Exercise prompt:
Search the entries for the word "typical" and copy each line that has it.
(Beginning of Data for review)
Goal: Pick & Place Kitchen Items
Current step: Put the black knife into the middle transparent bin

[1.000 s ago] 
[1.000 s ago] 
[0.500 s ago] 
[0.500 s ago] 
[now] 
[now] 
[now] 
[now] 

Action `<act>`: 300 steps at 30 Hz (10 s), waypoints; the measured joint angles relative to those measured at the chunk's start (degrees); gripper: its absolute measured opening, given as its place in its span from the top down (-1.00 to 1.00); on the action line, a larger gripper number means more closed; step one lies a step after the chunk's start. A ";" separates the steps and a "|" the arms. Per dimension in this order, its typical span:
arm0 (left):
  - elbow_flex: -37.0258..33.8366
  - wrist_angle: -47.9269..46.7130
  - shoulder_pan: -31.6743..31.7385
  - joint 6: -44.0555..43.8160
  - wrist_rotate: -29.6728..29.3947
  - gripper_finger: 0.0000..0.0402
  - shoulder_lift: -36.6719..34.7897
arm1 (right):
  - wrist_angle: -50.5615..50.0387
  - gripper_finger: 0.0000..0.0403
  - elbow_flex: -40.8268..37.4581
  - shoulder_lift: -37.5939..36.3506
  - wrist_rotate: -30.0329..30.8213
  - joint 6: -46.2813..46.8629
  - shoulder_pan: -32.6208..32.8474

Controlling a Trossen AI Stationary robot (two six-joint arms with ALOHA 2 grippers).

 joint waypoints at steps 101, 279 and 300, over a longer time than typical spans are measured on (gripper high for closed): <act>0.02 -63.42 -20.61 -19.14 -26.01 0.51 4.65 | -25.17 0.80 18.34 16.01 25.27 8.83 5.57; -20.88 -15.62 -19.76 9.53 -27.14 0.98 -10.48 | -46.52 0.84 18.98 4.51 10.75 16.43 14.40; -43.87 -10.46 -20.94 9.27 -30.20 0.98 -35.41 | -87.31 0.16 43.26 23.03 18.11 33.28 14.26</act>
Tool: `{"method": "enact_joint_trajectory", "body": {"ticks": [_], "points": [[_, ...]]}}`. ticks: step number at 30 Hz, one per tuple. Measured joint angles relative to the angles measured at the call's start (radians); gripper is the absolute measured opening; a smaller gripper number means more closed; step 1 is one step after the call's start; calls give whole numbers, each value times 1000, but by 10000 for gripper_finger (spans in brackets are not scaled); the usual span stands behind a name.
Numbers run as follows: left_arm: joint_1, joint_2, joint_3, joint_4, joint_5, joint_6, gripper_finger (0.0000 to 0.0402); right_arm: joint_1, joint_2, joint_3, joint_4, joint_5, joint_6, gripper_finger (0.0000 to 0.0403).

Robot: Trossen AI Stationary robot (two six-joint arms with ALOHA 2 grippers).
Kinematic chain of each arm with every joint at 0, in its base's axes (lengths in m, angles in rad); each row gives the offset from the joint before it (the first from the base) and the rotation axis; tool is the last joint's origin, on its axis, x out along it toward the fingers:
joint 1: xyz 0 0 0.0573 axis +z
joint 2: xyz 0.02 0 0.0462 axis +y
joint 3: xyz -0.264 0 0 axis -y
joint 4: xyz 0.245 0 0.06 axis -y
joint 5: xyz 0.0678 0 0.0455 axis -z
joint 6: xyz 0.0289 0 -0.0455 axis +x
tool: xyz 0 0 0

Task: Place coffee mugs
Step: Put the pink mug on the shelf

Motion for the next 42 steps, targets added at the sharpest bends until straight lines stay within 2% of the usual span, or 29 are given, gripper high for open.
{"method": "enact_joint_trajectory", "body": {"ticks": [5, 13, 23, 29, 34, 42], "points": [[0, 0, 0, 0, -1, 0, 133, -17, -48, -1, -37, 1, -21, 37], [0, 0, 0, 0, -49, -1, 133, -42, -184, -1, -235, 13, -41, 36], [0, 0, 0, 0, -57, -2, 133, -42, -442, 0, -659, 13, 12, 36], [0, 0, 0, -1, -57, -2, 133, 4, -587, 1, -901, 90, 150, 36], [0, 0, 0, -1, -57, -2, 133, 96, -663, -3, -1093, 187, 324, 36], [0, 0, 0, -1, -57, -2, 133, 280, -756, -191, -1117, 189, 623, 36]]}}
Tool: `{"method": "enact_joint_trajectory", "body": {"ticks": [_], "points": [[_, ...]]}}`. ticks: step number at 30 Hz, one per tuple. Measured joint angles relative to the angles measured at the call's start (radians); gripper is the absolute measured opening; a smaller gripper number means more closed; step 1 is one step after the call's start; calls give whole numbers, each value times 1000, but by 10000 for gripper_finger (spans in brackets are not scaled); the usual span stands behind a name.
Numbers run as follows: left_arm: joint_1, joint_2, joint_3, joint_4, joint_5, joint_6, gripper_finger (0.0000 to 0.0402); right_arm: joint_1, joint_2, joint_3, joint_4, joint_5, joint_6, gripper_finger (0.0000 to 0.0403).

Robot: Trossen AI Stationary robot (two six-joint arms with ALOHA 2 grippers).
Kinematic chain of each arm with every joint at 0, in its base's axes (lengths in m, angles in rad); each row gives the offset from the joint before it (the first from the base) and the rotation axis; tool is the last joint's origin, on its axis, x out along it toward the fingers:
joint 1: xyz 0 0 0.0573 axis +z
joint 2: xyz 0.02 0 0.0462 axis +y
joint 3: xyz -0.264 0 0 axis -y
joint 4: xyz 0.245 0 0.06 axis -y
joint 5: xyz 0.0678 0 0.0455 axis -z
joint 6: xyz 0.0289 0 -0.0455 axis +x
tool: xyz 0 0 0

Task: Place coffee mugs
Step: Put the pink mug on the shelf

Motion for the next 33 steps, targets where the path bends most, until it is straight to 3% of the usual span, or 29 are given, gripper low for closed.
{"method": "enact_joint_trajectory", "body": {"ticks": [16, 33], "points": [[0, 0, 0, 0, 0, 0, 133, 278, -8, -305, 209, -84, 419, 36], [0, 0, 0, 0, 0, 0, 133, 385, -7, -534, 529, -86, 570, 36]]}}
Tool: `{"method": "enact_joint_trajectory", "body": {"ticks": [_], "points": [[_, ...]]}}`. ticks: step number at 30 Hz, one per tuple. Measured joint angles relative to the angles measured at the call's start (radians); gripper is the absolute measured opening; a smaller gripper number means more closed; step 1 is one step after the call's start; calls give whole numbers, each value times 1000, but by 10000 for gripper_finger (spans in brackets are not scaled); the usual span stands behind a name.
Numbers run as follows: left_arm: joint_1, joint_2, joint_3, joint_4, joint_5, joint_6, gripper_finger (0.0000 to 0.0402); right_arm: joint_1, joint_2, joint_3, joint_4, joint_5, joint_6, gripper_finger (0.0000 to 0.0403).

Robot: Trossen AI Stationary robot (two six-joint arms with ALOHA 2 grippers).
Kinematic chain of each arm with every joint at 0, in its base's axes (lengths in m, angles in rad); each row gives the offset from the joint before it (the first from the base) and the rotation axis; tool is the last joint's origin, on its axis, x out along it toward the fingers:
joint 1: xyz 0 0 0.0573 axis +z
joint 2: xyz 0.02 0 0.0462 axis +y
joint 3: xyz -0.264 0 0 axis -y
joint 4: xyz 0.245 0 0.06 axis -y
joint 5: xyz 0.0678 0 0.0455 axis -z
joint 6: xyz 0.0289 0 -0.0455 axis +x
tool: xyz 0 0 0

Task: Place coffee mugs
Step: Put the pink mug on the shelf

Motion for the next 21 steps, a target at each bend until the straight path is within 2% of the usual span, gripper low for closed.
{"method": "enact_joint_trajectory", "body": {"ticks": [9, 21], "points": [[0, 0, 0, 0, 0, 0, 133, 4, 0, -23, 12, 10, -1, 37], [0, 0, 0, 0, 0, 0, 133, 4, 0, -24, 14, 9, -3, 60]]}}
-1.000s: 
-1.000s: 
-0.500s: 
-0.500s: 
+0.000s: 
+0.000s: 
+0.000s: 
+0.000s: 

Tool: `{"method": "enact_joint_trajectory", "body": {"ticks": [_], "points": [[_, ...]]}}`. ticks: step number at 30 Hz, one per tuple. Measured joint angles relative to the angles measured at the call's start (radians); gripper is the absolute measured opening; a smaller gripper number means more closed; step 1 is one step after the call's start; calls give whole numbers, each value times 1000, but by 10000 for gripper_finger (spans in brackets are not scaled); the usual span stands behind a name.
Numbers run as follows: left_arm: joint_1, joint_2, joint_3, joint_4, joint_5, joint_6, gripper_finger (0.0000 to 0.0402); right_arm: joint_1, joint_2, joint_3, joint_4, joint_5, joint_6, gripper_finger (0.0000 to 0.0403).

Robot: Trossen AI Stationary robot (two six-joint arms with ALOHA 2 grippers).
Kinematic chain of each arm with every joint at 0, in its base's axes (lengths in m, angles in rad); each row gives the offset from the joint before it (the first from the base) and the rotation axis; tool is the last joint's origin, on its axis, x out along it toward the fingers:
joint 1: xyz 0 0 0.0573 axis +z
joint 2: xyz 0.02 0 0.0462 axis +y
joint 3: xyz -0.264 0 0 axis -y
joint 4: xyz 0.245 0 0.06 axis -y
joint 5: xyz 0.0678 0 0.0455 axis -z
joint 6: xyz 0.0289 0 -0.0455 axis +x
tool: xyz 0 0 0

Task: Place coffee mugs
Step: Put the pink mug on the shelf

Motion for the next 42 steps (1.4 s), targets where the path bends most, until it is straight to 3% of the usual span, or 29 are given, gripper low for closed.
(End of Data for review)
Written response:
Action `<act>`: 300 steps at 30 Hz (10 s), waypoints; the measured joint angles relative to those measured at the chunk's start (degrees); gripper: its absolute measured opening, given as its place in its span from the top down (-1.00 to 1.00); on the action line, a larger gripper number means more closed; step one lies a step after the chunk's start. A ";" separates the steps and a "|" the arms. Per dimension in this order, its typical span:
 joint waypoints at steps 101, 279 and 300, over a longer time than typical spans are measured on (gripper high for closed): <act>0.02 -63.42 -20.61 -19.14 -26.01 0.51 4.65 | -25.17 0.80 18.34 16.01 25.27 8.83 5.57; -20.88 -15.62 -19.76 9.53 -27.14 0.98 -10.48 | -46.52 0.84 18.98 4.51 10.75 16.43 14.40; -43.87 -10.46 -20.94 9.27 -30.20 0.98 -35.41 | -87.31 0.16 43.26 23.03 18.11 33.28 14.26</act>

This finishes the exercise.